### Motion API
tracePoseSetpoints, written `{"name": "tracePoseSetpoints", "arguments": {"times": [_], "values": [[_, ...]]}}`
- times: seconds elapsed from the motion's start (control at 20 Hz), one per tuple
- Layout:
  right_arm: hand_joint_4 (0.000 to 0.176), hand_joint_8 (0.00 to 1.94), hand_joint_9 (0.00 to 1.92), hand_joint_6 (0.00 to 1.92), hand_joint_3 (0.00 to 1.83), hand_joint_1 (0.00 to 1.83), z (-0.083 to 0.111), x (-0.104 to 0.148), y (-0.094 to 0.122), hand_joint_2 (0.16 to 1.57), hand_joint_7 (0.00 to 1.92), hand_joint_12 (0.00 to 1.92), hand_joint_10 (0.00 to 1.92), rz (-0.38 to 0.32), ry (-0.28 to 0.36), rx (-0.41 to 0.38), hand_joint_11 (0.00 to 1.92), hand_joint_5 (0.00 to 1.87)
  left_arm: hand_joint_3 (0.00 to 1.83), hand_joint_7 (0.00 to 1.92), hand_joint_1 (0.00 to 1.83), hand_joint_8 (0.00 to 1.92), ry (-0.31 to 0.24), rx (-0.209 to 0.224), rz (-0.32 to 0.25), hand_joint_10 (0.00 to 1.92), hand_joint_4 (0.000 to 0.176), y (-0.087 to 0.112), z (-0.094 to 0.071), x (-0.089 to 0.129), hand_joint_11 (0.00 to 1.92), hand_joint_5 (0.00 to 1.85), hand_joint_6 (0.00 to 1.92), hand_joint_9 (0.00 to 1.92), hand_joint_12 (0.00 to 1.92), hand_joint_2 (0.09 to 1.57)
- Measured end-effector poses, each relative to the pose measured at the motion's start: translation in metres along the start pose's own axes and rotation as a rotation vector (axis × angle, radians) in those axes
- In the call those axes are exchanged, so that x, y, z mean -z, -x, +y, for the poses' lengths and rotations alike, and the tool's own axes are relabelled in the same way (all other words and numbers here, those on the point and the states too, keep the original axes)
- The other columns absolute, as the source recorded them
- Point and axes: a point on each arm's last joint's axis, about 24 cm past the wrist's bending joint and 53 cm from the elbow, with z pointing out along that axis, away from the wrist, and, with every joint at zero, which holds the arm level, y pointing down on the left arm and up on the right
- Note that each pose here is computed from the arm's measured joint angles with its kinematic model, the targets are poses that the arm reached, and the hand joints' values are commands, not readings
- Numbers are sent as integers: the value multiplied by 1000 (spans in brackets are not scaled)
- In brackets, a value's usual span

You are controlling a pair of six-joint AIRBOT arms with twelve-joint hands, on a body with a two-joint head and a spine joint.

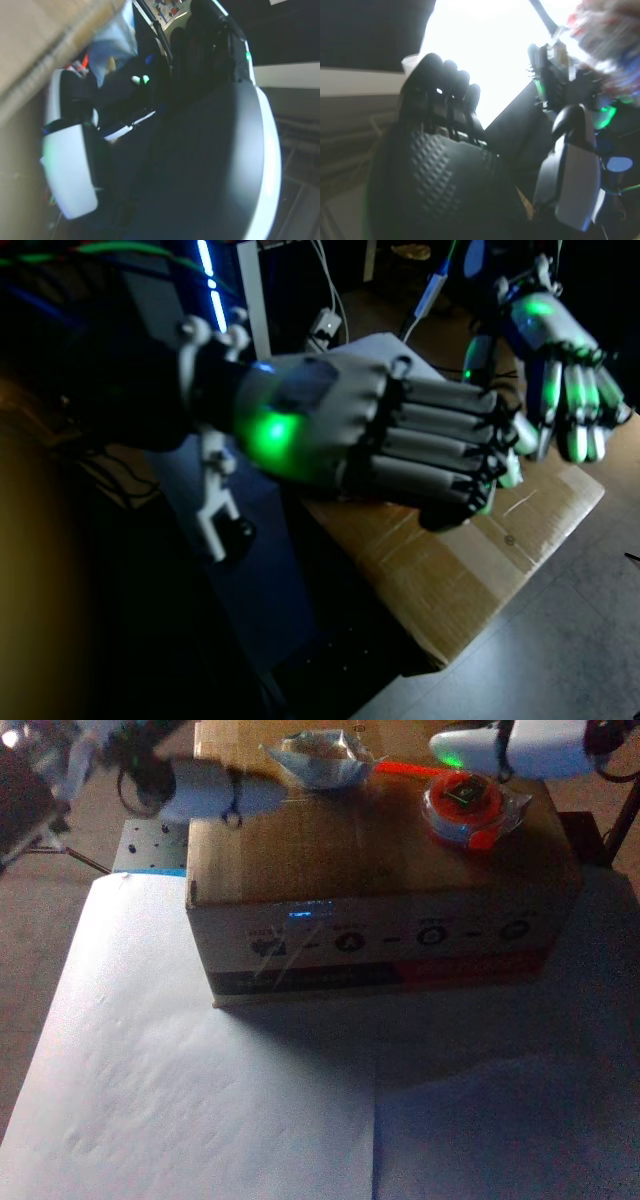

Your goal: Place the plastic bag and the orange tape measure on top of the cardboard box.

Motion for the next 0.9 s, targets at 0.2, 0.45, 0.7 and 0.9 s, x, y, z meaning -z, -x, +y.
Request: {"name": "tracePoseSetpoints", "arguments": {"times": [0.2,0.45,0.7,0.9], "values": [[0,745,0,13,4,548,17,20,32,1018,56,1912,1157,-72,35,6,0,109,0,492,796,24,-78,-84,-115,501,0,40,-38,19,0,598,85,265,1670,932],[0,973,0,1169,13,870,55,71,113,1235,90,1921,1350,-332,161,50,3,156,7,533,771,86,-155,-123,-392,981,0,111,-63,78,1,258,807,147,1689,1049],[11,1,132,249,0,93,74,101,115,1455,167,216,62,-406,246,12,0,176,1,334,390,21,-259,-17,-561,617,0,144,-68,129,0,96,571,179,1330,1372],[2,21,307,998,6,431,76,114,130,1455,351,781,58,-469,282,-3,0,109,0,246,295,9,-315,-27,-661,836,27,155,-73,161,0,2,4,244,1506,1322]]}}
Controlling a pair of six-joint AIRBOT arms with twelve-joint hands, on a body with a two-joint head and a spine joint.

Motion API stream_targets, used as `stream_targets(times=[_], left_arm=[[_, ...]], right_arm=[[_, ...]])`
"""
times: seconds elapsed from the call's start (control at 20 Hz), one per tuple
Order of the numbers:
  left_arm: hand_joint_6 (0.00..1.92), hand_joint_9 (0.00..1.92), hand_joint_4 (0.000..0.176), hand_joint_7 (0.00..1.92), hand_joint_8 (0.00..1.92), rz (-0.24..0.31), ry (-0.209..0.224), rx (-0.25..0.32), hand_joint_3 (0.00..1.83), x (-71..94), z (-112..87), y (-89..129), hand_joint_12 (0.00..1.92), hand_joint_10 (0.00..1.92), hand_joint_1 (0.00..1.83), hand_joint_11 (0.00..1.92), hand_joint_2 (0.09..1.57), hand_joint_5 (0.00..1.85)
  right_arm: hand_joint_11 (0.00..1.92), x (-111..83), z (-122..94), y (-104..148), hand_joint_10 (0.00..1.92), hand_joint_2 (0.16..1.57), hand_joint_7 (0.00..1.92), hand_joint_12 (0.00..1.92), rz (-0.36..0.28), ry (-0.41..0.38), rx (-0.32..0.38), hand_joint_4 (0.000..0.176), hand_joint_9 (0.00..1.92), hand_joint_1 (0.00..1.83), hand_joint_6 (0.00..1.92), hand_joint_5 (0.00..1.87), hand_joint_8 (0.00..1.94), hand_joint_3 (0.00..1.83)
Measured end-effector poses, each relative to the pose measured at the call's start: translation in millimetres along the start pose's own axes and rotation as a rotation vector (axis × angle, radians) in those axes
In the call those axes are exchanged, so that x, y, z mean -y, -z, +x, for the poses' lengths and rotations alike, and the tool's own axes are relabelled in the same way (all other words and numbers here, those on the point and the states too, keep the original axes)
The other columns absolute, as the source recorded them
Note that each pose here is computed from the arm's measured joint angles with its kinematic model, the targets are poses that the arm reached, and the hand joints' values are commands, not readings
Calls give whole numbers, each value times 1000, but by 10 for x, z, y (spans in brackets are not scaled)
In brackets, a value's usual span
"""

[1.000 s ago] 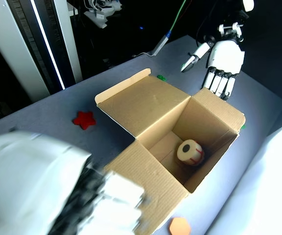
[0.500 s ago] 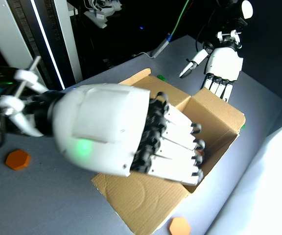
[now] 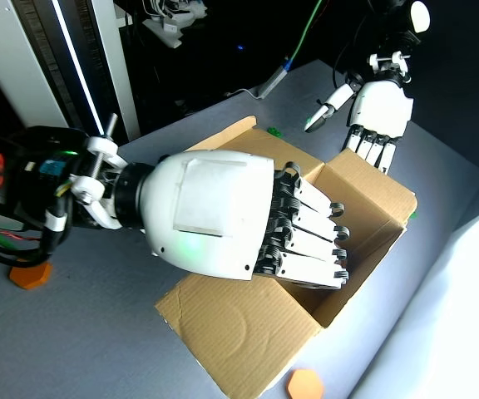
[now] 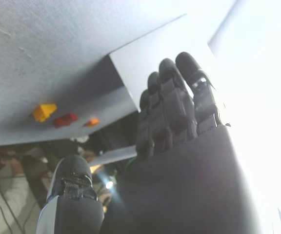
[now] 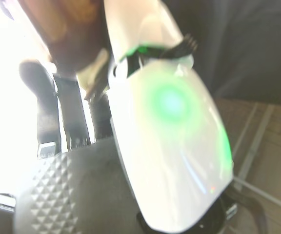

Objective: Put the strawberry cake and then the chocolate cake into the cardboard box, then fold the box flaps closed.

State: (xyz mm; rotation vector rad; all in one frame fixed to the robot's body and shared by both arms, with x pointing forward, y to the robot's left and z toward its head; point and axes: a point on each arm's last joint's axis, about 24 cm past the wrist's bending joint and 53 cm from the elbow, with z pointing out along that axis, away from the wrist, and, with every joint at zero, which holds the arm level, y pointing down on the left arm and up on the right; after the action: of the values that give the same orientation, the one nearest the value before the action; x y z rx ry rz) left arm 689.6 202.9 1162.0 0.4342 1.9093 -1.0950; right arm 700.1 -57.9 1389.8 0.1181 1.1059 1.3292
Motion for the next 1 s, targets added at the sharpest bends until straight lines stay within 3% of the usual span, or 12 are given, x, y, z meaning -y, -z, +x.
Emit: stream_targets(times=[0.05,0.1,0.15,0.25,0.3,0.35,0.4,0.45,0.6,0.75,0.9,1.0], left_arm=[[0,349,0,328,1,0,0,0,0,-2,1,1,980,5,0,0,1160,212],[0,348,0,323,0,0,0,-1,0,0,2,1,966,4,0,0,1162,206],[0,339,0,315,0,0,-1,-1,0,0,2,1,963,0,0,0,1159,202],[8,358,0,334,6,0,-1,-1,0,-1,1,1,995,7,0,0,1158,226],[4,353,0,326,2,0,0,-1,0,-1,1,1,987,3,0,0,1159,220],[4,353,0,326,2,1,-6,1,0,8,-14,-3,987,3,0,0,1159,220],[4,354,0,329,2,4,-5,8,1,18,-38,-5,989,3,0,0,1161,222],[4,354,0,331,3,5,-2,13,2,17,-54,1,989,3,0,0,1164,223],[0,361,0,336,2,-9,-14,18,0,-20,-90,9,993,4,0,0,1159,219],[1,352,0,332,0,-7,-12,59,0,-15,-252,38,977,1,0,0,1159,221],[2,355,0,332,3,-1,-6,108,0,3,-480,95,978,3,0,0,1160,218],[1,353,0,327,1,7,-31,148,1,51,-692,138,981,3,0,0,1162,214]], right_arm=[[365,-21,8,-10,1273,1182,907,1861,-7,-3,4,0,671,1203,1131,801,1248,7],[266,-48,17,-21,1143,1162,723,1802,-17,-7,9,0,578,1092,747,589,784,0],[216,-58,19,-22,943,1118,673,1679,-21,-8,12,0,555,1013,440,516,395,0],[143,-47,53,-11,643,1075,625,1540,-21,-10,10,0,534,964,123,451,61,0],[90,-38,65,-11,463,1070,581,1474,-18,-13,8,0,525,945,50,416,15,0],[90,-36,76,-12,463,1070,581,1474,-16,-14,6,0,525,945,50,416,15,0],[21,-40,78,-16,208,1068,490,1400,-17,-19,8,0,507,917,2,336,0,0],[3,-47,77,-18,149,1057,446,1322,-19,-20,10,0,461,900,1,284,0,0],[0,-32,77,-17,53,1050,330,1079,-13,-23,9,0,367,810,0,166,0,0],[0,37,24,1,27,1031,312,1044,19,-18,2,0,349,746,4,177,1,0],[0,68,-193,121,15,1020,311,1067,48,12,33,0,341,716,5,189,0,0],[0,27,-277,209,6,1023,303,1035,48,35,41,0,325,582,0,178,0,0]])
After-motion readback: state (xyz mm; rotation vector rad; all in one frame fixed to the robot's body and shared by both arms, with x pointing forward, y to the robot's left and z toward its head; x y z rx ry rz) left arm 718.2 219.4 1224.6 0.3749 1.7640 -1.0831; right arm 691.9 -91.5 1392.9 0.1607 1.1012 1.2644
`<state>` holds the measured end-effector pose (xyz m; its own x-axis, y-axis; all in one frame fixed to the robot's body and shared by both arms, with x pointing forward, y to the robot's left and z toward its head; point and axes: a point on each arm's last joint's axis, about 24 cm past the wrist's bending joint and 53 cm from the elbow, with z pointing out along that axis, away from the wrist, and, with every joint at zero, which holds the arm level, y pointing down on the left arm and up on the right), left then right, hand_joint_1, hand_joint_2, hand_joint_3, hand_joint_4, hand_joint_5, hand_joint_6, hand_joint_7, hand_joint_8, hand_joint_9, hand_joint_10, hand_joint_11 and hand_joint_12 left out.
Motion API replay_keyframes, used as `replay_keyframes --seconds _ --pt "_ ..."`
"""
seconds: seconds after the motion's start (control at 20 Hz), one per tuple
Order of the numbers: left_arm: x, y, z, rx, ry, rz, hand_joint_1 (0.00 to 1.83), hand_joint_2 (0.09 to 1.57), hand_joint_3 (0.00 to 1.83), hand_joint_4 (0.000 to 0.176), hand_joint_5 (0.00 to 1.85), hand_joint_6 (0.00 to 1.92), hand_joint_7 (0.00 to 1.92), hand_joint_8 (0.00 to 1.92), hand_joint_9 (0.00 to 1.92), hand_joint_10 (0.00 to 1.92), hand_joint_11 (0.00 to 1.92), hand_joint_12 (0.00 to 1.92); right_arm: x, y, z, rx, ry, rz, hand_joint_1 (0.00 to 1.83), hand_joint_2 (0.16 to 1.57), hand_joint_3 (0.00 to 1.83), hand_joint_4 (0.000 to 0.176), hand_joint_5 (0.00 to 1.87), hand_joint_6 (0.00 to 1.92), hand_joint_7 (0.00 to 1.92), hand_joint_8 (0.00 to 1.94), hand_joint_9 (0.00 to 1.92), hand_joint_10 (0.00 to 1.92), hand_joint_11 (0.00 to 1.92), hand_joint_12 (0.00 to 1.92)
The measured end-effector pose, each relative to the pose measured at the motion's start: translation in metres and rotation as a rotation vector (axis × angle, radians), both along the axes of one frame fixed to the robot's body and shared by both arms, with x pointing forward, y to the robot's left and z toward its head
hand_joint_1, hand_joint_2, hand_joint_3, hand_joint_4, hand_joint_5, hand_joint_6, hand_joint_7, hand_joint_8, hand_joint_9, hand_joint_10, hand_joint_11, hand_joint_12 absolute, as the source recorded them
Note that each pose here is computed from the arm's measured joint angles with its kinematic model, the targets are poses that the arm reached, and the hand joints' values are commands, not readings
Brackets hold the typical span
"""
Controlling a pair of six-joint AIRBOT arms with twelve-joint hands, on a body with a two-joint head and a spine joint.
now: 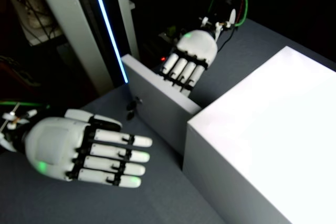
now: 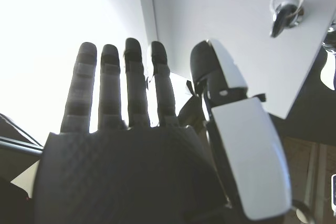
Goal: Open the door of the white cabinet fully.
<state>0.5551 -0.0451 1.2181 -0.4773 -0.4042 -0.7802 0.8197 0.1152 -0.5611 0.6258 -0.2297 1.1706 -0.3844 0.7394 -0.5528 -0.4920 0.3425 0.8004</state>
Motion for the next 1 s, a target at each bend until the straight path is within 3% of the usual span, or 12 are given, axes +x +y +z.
replay_keyframes --seconds 0.05,0.1,0.15,0.2,0.35,0.45,0.55,0.65,0.75,0.8,0.95,1.0 --pt "-0.002 -0.003 -0.001 -0.002 0.002 -0.007 0.55 1.43 0.00 0.000 0.22 0.01 0.18 0.00 0.18 0.00 0.18 0.17 0.000 0.000 0.000 0.000 0.001 0.000 0.59 1.38 0.00 0.012 0.31 0.00 0.27 0.00 0.17 0.00 0.12 0.04" --pt "-0.002 -0.004 -0.001 -0.002 0.002 -0.009 0.58 1.38 0.00 0.000 0.17 0.00 0.14 0.00 0.13 0.00 0.11 0.15 0.000 0.000 -0.001 0.001 0.001 0.000 0.59 1.38 0.00 0.038 0.31 0.00 0.27 0.00 0.17 0.00 0.13 0.05" --pt "-0.002 -0.003 -0.001 -0.003 0.003 -0.007 0.58 1.38 0.00 0.000 0.17 0.00 0.14 0.00 0.13 0.00 0.11 0.15 0.000 0.000 -0.001 0.001 0.002 0.000 0.59 1.38 0.00 0.038 0.31 0.00 0.27 0.00 0.17 0.00 0.13 0.05" --pt "0.000 0.001 0.000 -0.003 0.008 0.003 0.57 1.40 0.00 0.000 0.13 0.01 0.14 0.01 0.15 0.01 0.13 0.15 0.000 0.000 -0.001 0.001 0.002 0.000 0.58 1.37 0.00 0.056 0.32 0.00 0.26 0.00 0.17 0.00 0.15 0.06" --pt "0.007 0.018 0.000 0.008 0.015 0.039 0.65 1.36 0.00 0.000 0.18 0.02 0.21 0.03 0.20 0.02 0.17 0.17 0.000 0.000 -0.001 0.003 0.004 0.000 0.63 1.39 0.00 0.026 0.31 0.00 0.26 0.00 0.17 0.00 0.14 0.07" --pt "0.009 0.033 -0.004 0.024 0.028 0.066 0.55 1.43 0.00 0.000 0.35 0.02 0.29 0.01 0.24 0.01 0.21 0.17 0.000 0.000 -0.001 0.005 0.005 0.000 0.58 1.41 0.01 0.025 0.32 0.00 0.28 0.00 0.18 0.00 0.13 0.07" --pt "0.009 0.045 -0.006 0.033 0.037 0.084 0.50 1.45 0.01 0.000 0.35 0.00 0.29 0.00 0.25 0.00 0.22 0.16 0.000 0.000 0.000 0.007 0.006 -0.001 0.68 1.41 0.00 0.000 0.34 0.01 0.30 0.01 0.22 0.01 0.16 0.09" --pt "0.010 0.056 -0.006 0.022 0.050 0.105 0.54 1.44 0.00 0.000 0.32 0.00 0.29 0.00 0.24 0.00 0.22 0.15 0.002 -0.002 0.000 0.011 0.005 -0.009 0.73 1.40 0.00 0.000 0.34 0.01 0.31 0.01 0.23 0.01 0.17 0.10" --pt "0.012 0.072 -0.006 0.010 0.063 0.141 0.31 1.51 0.01 0.000 0.26 0.00 0.21 0.00 0.20 0.00 0.16 0.12 0.004 -0.008 0.005 0.013 -0.002 -0.026 0.74 1.40 0.00 0.000 0.34 0.00 0.29 0.00 0.22 0.00 0.16 0.10" --pt "0.014 0.080 -0.006 0.003 0.076 0.158 0.31 1.51 0.01 0.000 0.26 0.00 0.21 0.00 0.20 0.00 0.16 0.12 0.004 -0.010 0.007 0.014 -0.006 -0.031 0.74 1.40 0.00 0.000 0.34 0.00 0.29 0.00 0.22 0.00 0.16 0.10" --pt "0.021 0.114 -0.005 -0.019 0.091 0.254 0.38 1.49 0.00 0.000 0.31 0.01 0.30 0.01 0.27 0.01 0.19 0.13 0.008 -0.021 0.019 0.032 -0.035 -0.066 0.69 1.41 0.00 0.000 0.31 0.00 0.26 0.00 0.18 0.00 0.10 0.07" --pt "0.024 0.127 -0.002 -0.032 0.095 0.286 0.29 1.51 0.00 0.000 0.24 0.00 0.23 0.01 0.18 0.00 0.11 0.11 0.008 -0.023 0.022 0.041 -0.043 -0.076 0.72 1.42 0.00 0.000 0.30 0.00 0.26 0.00 0.15 0.00 0.06 0.06"
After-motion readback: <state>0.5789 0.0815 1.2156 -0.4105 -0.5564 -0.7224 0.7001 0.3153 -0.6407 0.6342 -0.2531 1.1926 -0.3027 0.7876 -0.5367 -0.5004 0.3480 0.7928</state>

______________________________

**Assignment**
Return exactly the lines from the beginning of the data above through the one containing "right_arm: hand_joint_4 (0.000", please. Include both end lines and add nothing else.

**Finished exercise**
### Motion API
tracePoseSetpoints, written `{"name": "tracePoseSetpoints", "arguments": {"times": [_], "values": [[_, ...]]}}`
- times: seconds elapsed from the motion's start (control at 20 Hz), one per tuple
- Layout:
  right_arm: hand_joint_4 (0.000 to 0.176), hand_joint_8 (0.00 to 1.94), hand_joint_9 (0.00 to 1.92), hand_joint_6 (0.00 to 1.92), hand_joint_3 (0.00 to 1.83), hand_joint_1 (0.00 to 1.83), z (-0.083 to 0.111), x (-0.104 to 0.148), y (-0.094 to 0.122), hand_joint_2 (0.16 to 1.57), hand_joint_7 (0.00 to 1.92), hand_joint_12 (0.00 to 1.92), hand_joint_10 (0.00 to 1.92), rz (-0.38 to 0.32), ry (-0.28 to 0.36), rx (-0.41 to 0.38), hand_joint_11 (0.00 to 1.92), hand_joint_5 (0.00 to 1.87)

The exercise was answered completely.